__Problem description__.
Scan the lines below for the string "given" and copy every one that has it.

__Collected data entries__.
★ ★ ★ ★ ★ ★ ★
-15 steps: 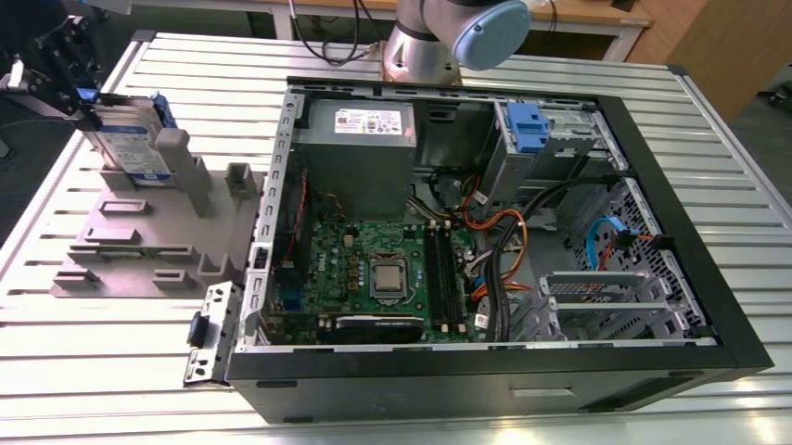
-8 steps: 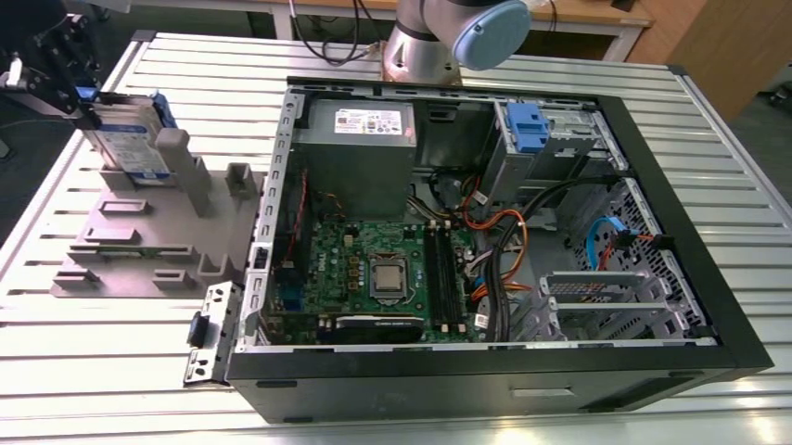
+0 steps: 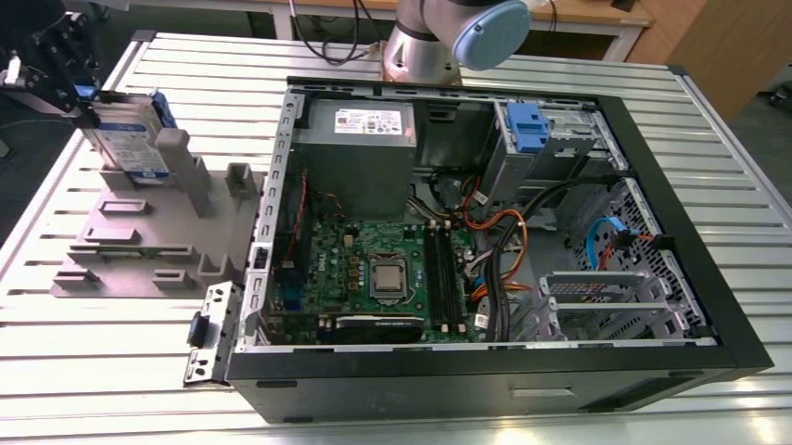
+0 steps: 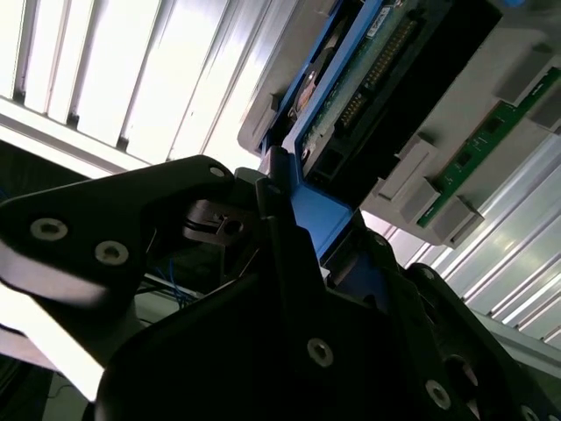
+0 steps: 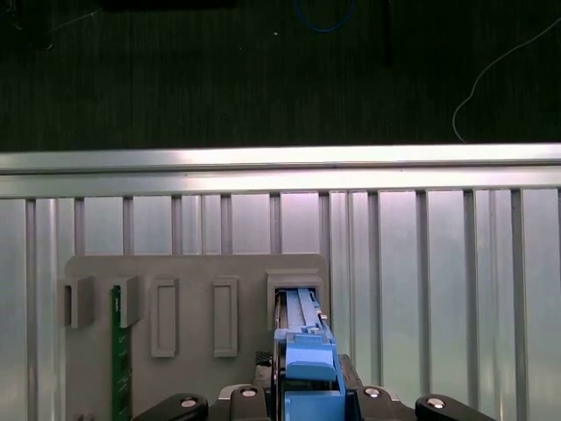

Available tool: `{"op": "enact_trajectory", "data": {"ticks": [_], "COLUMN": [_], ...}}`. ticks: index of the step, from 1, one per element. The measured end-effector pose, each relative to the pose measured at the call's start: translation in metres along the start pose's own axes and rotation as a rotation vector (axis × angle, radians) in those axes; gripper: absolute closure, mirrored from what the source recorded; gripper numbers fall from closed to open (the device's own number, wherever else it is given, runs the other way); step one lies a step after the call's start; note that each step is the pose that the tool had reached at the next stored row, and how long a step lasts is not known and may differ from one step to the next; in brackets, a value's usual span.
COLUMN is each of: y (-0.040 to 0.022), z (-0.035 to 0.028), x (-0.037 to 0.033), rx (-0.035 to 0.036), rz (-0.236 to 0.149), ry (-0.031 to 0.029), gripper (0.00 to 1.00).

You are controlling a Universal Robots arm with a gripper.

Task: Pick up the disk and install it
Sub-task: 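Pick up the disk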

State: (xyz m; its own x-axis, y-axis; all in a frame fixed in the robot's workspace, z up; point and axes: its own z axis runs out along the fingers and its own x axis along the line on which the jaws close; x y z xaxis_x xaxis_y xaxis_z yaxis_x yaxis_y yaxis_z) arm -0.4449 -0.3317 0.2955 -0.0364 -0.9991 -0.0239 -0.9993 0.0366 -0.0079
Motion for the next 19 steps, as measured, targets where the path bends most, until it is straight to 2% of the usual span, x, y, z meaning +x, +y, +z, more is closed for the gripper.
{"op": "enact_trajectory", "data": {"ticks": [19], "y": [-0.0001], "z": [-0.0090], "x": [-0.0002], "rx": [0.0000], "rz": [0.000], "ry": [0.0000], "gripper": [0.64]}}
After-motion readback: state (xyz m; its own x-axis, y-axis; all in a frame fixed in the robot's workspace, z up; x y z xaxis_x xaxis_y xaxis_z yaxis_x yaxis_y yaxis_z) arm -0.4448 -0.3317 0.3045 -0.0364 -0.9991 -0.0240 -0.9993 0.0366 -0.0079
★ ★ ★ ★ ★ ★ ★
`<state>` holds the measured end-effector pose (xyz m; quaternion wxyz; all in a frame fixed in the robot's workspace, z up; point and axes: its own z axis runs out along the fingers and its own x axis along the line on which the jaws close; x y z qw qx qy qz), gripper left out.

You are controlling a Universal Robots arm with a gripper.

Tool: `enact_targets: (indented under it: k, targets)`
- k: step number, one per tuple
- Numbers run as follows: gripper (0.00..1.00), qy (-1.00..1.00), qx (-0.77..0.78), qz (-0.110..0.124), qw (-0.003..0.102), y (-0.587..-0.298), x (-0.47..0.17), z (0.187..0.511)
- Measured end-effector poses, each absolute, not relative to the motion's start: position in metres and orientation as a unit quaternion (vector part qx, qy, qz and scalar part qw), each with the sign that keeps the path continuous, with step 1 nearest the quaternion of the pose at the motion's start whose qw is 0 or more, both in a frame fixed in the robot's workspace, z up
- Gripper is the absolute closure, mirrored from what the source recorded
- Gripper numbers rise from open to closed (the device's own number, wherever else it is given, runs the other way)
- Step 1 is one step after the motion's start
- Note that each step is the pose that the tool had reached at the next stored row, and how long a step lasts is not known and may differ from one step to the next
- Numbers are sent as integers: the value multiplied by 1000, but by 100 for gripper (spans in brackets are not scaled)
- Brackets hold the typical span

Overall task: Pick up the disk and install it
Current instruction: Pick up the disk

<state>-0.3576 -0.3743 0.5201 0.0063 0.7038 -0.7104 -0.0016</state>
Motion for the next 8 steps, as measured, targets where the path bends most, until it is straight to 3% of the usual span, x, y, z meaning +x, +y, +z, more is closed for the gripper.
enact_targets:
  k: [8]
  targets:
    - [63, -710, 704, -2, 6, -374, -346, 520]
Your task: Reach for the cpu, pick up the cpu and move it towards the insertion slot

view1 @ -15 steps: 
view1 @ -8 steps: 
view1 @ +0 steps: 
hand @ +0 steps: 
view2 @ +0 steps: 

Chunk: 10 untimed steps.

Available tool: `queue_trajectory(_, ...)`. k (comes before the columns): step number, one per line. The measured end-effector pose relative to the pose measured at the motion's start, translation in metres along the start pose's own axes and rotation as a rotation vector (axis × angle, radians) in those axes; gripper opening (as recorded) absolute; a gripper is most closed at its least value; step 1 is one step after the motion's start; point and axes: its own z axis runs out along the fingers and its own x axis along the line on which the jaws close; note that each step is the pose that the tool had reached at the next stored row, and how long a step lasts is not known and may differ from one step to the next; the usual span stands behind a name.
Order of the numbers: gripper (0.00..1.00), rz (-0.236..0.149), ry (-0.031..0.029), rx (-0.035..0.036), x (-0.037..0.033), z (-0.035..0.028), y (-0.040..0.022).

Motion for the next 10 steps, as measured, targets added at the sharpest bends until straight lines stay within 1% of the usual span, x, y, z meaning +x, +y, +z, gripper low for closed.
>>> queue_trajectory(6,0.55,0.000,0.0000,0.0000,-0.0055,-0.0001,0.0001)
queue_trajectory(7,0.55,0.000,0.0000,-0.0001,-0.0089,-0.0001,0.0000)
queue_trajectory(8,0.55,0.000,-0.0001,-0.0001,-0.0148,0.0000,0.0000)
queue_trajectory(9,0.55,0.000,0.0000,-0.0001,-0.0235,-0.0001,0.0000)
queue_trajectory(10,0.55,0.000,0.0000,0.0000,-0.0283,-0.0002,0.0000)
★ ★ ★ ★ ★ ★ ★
__Answer to this task__.
Available tool: `{"op": "enact_trajectory", "data": {"ticks": [_], "COLUMN": [_], ...}}`. ticks: index of the step, from 1, one per element. The measured end-effector pose, each relative to the pose measured at the call's start: translation in metres along the start pose's own axes and rotation as a rotation vector (axis × angle, radians) in those axes; gripper: absolute closure, mirrored from what the source recorded; gripper numbers fall from closed to open (the device's own number, wherever else it is given, runs the other way); step one lies a step after the call's start; note that each step is the pose that the tool had reached at the next stored row, and how long a step lasts is not known and may differ from one step to the next; in brackets, a value's usual span.
- Gripper numbers rise from open to closed (the device's own number, wherever else it is given, runs the other way)

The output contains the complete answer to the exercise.